Biden administration announces new sanctions against Russia ahead of G7 summit
President Joe Biden will arrive at the G7 summit in Italy with over 300 new sanctions aimed at further isolating and financially weakening Russia.
The measures are “guided by G7 commitments to intensify the pressure on Russia,” according to the US Department of Treasury, and they mark the latest move to limit the Kremlin’s revenues and hamper Moscow’s ability to source materials for its war in Ukraine.
The sanctions take aim at foreign financial institutions supporting Russia’s war, restrict Russia’s access to certain US software and information technology services, and target over 300 individuals and entities “whose products and services enable Russia to sustain its war effort and evade sanction,” the department said.
The US and its western allies have levied a series of sanctions against Russia in recent years, but the country has adapted to them. Russian President Vladimir Putin has taken to gloating about Russia’s resistance to international sanctions, which take time to have an effect.
“Today’s actions strike at their remaining avenues for international materials and equipment, including their reliance on critical supplies from third countries. We are increasing the risk for financial institutions dealing with Russia’s war economy and eliminating paths for evasion, and diminishing Russia’s ability to benefit from access to foreign technology, equipment, software, and IT services,” Treasury Secretary Janet Yellen said in a statement.
Among the actions is a step that will authorize Treasury to impose sanctions on foreign financial institutions aiding Russia’s military-industrial base. The move threatens sanctions on any financial institution that does business with any previously-sanctioned individual or entity, including Sberbank and VTB bank.

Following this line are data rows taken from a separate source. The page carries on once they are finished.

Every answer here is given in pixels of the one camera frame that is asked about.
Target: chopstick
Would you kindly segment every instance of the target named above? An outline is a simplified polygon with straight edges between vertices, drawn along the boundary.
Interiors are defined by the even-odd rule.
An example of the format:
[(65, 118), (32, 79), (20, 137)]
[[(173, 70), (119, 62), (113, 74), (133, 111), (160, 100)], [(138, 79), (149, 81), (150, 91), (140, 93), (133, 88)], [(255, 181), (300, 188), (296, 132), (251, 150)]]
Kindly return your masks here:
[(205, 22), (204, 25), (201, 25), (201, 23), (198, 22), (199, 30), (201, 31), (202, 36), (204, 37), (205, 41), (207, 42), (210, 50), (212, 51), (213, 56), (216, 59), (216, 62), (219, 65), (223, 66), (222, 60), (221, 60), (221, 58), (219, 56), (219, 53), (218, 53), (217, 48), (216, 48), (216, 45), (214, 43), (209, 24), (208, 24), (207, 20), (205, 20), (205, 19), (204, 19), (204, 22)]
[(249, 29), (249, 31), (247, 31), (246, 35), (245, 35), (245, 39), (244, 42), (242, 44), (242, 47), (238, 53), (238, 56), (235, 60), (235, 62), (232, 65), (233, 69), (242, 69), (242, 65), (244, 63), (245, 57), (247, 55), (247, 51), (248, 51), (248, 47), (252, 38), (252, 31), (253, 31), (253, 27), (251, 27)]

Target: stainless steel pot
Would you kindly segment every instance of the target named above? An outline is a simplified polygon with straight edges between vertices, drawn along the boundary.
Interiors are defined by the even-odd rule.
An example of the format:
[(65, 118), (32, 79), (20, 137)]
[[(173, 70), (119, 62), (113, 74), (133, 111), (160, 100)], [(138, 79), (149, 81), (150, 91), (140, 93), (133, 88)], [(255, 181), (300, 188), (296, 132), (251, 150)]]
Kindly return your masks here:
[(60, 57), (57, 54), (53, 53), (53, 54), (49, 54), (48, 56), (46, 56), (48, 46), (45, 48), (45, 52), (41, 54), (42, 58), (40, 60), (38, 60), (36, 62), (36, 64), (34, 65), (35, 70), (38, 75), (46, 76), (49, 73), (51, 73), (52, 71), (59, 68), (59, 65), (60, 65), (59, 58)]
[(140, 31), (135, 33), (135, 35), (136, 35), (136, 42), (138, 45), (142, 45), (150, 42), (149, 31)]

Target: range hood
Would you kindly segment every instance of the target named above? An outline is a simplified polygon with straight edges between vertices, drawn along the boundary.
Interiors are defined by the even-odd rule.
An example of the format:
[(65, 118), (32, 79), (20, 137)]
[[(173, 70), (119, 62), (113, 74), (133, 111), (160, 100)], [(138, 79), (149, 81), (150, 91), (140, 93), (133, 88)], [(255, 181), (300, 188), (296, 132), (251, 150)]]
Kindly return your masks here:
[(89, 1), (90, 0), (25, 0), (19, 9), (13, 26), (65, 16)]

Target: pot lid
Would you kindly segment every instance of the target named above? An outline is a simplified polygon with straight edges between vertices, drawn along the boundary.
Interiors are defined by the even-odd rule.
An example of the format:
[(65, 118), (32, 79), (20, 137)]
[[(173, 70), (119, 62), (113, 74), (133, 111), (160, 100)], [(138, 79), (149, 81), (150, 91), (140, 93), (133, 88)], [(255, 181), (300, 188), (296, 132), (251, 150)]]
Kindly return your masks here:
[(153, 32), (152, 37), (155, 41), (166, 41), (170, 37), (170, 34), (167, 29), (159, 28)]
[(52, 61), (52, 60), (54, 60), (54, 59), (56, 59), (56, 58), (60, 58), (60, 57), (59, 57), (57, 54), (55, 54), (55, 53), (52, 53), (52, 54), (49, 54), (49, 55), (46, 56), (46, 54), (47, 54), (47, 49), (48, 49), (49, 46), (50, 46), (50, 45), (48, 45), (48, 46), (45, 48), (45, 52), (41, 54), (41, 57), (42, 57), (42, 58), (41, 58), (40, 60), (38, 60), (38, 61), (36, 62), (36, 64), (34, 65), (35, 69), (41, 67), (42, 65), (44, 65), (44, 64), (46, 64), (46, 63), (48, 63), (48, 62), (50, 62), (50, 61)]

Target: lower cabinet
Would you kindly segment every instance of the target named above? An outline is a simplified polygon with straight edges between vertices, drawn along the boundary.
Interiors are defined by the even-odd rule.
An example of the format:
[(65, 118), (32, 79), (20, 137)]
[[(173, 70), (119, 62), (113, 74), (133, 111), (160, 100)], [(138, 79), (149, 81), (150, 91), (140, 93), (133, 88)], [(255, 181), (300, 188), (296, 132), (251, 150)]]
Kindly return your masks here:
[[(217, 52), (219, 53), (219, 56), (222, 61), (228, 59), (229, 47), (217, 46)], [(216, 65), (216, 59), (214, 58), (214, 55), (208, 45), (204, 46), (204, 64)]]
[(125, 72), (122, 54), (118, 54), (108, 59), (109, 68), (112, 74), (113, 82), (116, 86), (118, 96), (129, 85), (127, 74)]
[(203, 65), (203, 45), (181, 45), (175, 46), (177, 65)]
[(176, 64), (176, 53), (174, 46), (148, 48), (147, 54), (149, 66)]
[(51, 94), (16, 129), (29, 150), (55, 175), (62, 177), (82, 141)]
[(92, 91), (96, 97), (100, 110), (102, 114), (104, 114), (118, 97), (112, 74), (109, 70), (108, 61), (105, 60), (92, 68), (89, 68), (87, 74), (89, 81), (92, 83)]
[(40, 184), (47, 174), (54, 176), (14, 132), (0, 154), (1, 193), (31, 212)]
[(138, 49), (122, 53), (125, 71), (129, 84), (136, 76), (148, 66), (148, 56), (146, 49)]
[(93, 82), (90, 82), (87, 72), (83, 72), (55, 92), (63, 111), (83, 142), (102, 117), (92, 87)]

“Russia today has become a war economy, and while Russia is working to build the weapons, from tanks to missiles to aircrafts that they need, fundamentally, they can’t build them alone – they need parts and goods from other countries and from companies and individuals that are not in Russia,” a senior Treasury official said Wednesday. “And today’s actions of expanding our secondary sanctions regime will make it harder and more difficult for Russia to get access to those goods that they need from third countries, and from individuals and companies in those countries.”
Wednesday’s tranche will also expand existing sanctions on the sale of semiconductors to Russia, broadening economic penalties to target countries using US technologies to produce the much-needed computer chips. In particular, the measure will take aim at China, which has managed to fill a significant portion of Russia’s industrial base, circumventing sanctions already in place.
“What we are doing today is going after those goods that are that are not just US-origin, but US-branded, which means all goods that are produced using US technology, tools, software, intellectual property – and going after entities in these third countries, preventing them from getting access to any of these goods … to sell any of these goods into Russia,” a senior Commerce Department official told reporters Wednesday, estimating that the sanctions deployed Wednesday could impact nearly $100 million in high-priority items, including semiconductors.
Another move will target Russia’s attempts to evade sanctions through networks that use “convoluted schemes to move money and other valuable goods and assets,” Treasury said. It will designate more than 90 individuals and entities doing so in Russia, Belarus, the British Virgin Islands, Bulgaria, Kazakhstan, the Kyrgyz Republic, China, Serbia, South Africa, Turkey, and the United Arab Emirates.